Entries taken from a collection
++++++++

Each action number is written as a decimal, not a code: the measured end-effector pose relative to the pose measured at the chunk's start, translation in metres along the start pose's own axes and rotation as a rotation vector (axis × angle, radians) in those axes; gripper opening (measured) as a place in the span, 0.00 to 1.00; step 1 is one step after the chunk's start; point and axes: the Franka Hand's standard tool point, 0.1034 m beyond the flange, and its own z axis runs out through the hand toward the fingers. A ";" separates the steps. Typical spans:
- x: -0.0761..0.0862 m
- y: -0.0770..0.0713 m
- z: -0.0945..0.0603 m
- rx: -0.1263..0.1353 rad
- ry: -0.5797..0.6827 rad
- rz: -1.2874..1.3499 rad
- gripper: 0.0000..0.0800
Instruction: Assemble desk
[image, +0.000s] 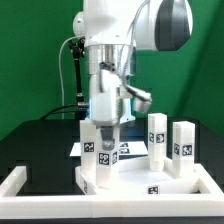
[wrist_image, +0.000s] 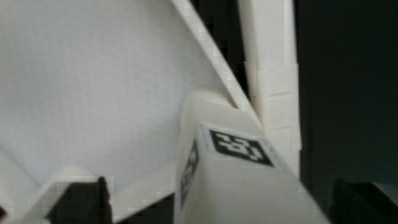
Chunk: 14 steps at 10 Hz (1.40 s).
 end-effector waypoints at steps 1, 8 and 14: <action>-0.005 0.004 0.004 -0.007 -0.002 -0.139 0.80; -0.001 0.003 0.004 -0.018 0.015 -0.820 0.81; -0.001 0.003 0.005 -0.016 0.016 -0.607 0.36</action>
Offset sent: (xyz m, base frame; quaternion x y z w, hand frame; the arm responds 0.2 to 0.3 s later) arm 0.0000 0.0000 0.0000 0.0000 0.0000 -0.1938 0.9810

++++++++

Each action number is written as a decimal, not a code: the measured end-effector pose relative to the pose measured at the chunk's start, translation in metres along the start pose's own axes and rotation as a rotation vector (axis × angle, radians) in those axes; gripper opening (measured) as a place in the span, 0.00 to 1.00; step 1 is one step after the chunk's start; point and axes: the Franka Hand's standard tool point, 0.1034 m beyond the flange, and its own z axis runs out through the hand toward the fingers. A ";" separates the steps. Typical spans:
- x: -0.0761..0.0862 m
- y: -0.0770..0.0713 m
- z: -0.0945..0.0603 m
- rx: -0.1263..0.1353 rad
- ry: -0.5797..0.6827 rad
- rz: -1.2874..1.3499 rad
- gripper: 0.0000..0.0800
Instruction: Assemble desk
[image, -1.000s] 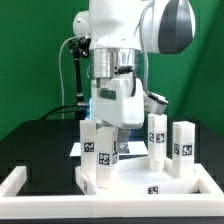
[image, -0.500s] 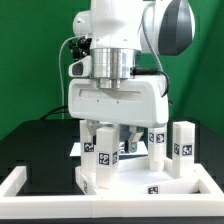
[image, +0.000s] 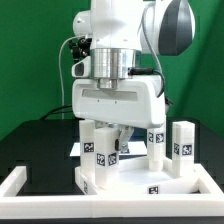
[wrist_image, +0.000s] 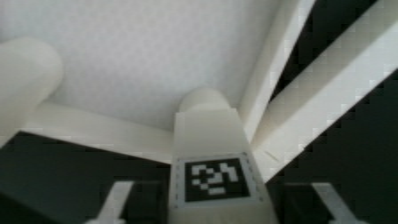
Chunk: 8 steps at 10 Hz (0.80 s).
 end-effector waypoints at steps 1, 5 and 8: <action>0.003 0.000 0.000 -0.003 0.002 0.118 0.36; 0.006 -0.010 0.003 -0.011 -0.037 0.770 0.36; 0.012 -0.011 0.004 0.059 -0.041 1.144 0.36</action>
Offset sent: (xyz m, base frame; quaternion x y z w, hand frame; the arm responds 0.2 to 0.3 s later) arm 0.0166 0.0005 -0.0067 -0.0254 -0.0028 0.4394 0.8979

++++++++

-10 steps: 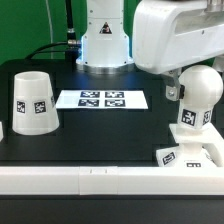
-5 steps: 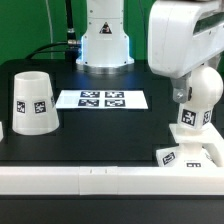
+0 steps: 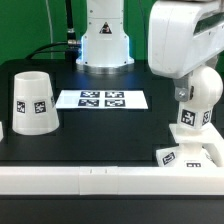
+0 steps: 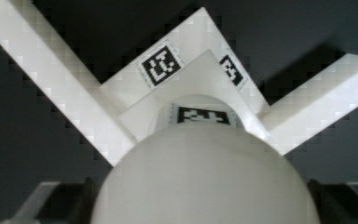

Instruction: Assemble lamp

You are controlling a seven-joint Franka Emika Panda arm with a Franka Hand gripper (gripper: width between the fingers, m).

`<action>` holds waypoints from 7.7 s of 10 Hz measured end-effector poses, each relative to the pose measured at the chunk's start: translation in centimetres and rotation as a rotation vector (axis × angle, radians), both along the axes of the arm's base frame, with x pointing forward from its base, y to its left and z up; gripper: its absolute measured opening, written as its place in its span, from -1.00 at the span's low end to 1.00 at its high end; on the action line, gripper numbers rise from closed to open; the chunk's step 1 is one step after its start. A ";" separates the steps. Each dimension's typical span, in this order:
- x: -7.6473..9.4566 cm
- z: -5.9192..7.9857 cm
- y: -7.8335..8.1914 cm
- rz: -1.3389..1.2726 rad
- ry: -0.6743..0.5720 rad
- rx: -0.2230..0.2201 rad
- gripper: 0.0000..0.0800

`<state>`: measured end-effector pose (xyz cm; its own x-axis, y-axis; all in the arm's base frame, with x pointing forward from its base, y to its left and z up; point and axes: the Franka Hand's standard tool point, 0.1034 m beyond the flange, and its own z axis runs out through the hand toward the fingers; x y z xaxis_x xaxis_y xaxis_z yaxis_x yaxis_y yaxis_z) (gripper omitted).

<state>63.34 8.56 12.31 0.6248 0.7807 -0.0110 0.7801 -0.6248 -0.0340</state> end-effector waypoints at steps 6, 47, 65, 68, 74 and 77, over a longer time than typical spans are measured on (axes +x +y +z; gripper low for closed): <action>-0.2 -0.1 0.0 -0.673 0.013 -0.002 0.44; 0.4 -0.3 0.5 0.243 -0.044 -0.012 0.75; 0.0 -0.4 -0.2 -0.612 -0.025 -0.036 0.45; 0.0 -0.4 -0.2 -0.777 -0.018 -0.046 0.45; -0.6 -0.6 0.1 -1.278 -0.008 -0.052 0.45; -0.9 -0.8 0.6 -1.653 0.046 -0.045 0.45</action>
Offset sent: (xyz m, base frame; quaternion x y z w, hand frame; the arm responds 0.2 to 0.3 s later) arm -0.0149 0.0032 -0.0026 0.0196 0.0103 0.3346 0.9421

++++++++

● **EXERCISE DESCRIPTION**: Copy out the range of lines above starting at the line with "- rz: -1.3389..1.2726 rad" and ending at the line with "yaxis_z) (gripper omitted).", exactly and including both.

● **ANSWER FOR THIS EXERCISE**:
- rz: -1.3389..1.2726 rad
- ry: -0.6743..0.5720 rad
- rx: -0.2230..0.2201 rad
- gripper: 0.0000..0.0800

`<state>`: measured end-effector pose (xyz cm; its own x-axis, y-axis; all in the arm's base frame, with x pointing forward from its base, y to its left and z up; point and axes: the Franka Hand's standard tool point, 0.1034 m beyond the flange, and its own z axis runs out through the hand toward the fingers; x y z xaxis_x xaxis_y xaxis_z yaxis_x yaxis_y yaxis_z) (gripper omitted).

Reply complete, and nothing else is required.